Dry Age-Related Macular Degeneration
Age-related macular degeneration (AMD) is the most common form of irreversible blindness in the world, affecting 50 million people and costing $255 billion in the United States annually in direct costs. Approximately 25% of people over 80 years of age suffer from this condition.
Dry AMD is common among people over 50 and is caused by a thinning of the macula, the part of the retina responsible for central vision. While the peripheral vision of people with dry AMD is typically unaffected, the gradual loss of central vision can present limitations on reading and driving. The amount of vision loss depends on the location and extent of protein deposits, known as drusen, that form under the macula. As the disease progresses, loss of retinal cells results in permanent vision loss known as geographic atrophy (GA).
Several key cellular processes – autophagy, protein trafficking and lipid metabolism – are known to be dysregulated in AMD, which eventually leads to irreversible damage to the retinal pigment epithelial (RPE) cells. Damage to these specialized RPE cells results in the death of photoreceptors, without which visual information cannot be transmitted to the brain.
As a selective σ-2 antagonist, CT1812 targets the receptor believed to regulate the damage-response processes that are impaired in dry AMD.

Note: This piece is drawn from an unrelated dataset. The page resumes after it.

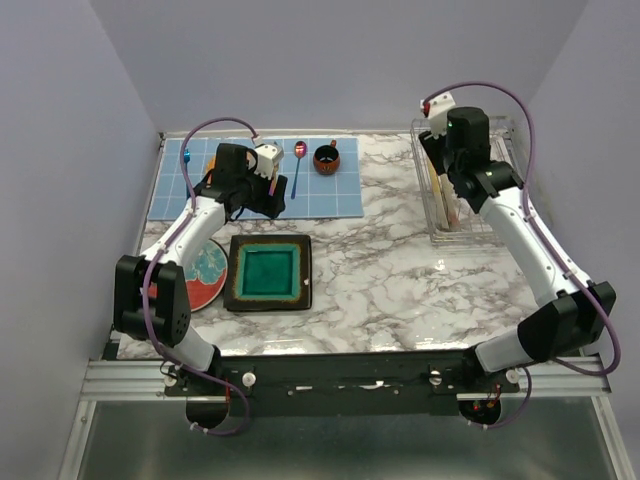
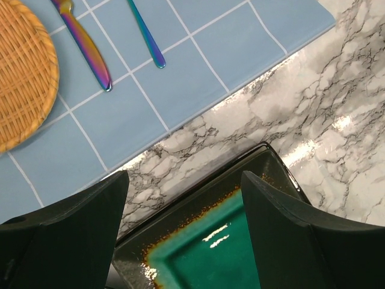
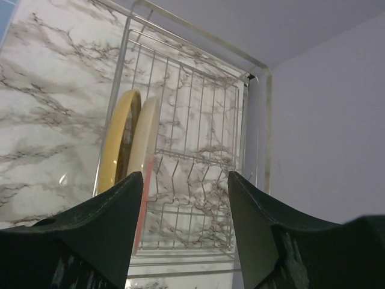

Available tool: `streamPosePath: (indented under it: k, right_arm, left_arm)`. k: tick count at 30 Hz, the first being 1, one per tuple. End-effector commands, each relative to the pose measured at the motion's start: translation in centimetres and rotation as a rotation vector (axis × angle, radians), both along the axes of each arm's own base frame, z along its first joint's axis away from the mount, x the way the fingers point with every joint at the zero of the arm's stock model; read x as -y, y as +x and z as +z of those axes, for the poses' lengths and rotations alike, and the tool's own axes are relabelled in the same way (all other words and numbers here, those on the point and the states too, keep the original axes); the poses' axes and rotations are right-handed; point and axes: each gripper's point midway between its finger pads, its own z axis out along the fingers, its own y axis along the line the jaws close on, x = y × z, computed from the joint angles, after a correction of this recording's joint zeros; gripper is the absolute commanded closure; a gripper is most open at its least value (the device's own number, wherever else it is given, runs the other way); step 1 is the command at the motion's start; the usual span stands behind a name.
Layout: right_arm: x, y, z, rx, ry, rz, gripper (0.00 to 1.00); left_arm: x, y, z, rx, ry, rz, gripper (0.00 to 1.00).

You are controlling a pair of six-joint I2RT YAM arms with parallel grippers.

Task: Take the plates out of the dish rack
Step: Unload the plate from the dish rack.

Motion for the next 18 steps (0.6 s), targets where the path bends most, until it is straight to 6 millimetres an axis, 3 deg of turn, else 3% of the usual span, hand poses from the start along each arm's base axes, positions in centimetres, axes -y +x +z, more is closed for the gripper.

The company intends to test whether CT1812 has a beneficial effect on the damage-response processes by advancing an oral formulation into clinical trials for dry AMD.
- It has been demonstrated in animal models that oral CT1812 is delivered to the eye in quantities believed to be therapeutic.
- Cognition is currently assessing the pharmacokinetics and behavioral characteristics of CT1812.
Phase 2 study:
- Safety and tolerability of CT1812 has been characterized through completed and ongoing clinical trials in the company’s Alzheimer’s disease program.
- Subject to discussion with the FDA, we plan to initiate a Phase 2 study in appx 240 adults who have a diagnosis of dry AMD in 2023.
- Anatomical and functional assessments will be measured.